AAMC data show most students who don’t match either re-enter the Match the following year or continue to seek a residency position. Others re-enter with a different specialty or take a research year.

Schools should explore how to better advise and counsel students for the Match, Young said. They also may need to re-examine their promotions standards, which may be a tough discussion.

“At some point, you need to help a student make an exit plan [from medical school],” he said.

But it’s important to remember how each of the 254 students who didn’t match this year felt when they got the news, said Kathleen Kashima, senior associate dean of students at the University of Illinois College of Medicine.

How one school is taking action

When a student has trained for years to be a physician, then sees a message on Match Day that says, “We are sorry, you did not match to any position,” they feel shocked, embarrassed and betrayed, Kashima said.
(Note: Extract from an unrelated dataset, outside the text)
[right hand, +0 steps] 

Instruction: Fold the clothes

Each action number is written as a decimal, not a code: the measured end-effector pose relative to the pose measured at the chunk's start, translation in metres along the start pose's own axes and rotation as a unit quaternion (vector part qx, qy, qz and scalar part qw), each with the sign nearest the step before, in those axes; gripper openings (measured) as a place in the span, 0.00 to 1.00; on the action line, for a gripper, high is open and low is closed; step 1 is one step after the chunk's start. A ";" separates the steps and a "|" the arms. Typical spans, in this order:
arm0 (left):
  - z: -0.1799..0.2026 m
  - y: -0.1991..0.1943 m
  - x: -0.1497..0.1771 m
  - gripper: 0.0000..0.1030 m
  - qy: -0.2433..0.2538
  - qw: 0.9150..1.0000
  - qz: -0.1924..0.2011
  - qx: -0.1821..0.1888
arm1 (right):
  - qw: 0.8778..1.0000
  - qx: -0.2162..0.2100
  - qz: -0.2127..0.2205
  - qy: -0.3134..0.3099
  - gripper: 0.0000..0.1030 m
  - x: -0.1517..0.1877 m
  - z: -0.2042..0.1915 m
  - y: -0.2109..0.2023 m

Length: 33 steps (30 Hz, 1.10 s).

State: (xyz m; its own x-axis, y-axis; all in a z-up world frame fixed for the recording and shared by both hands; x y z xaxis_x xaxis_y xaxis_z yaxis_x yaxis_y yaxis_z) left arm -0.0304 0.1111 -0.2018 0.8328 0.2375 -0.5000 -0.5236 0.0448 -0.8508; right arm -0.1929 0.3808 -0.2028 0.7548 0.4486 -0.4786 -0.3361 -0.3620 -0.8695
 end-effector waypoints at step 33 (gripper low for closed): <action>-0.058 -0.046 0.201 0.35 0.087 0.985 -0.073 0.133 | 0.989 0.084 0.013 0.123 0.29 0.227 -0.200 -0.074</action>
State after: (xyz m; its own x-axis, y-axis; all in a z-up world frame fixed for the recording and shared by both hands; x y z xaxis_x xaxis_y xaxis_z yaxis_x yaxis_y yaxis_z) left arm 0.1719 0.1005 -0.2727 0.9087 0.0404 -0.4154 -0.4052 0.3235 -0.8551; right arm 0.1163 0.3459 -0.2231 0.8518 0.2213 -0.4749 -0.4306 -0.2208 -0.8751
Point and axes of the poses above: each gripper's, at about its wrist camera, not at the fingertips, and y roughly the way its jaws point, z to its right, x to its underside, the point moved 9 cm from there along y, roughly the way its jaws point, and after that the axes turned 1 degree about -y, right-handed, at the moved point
“They think, ‘Is my career over?’” she said.

Kashima’s institution decided to take action and ensure its students were as prepared as possible to match. To start, the dean of the University of Illinois College of Medicine started a residency preparedness initiative.

Part of the initiative is a course all medical students must take on career development, which requires them to develop a strategic plan for the Match or alternate career paths.

The school also started a loan assistance program. If a student graduates with medical school debt, has participated in the residency preparedness initiative and hasn’t secured a residency position through the Match, the college will assume the interest of the student’s medical school loans for up to one year.

These two initiatives demonstrate how committed the school is to ensuring its students go on to become physicians, Kashima said.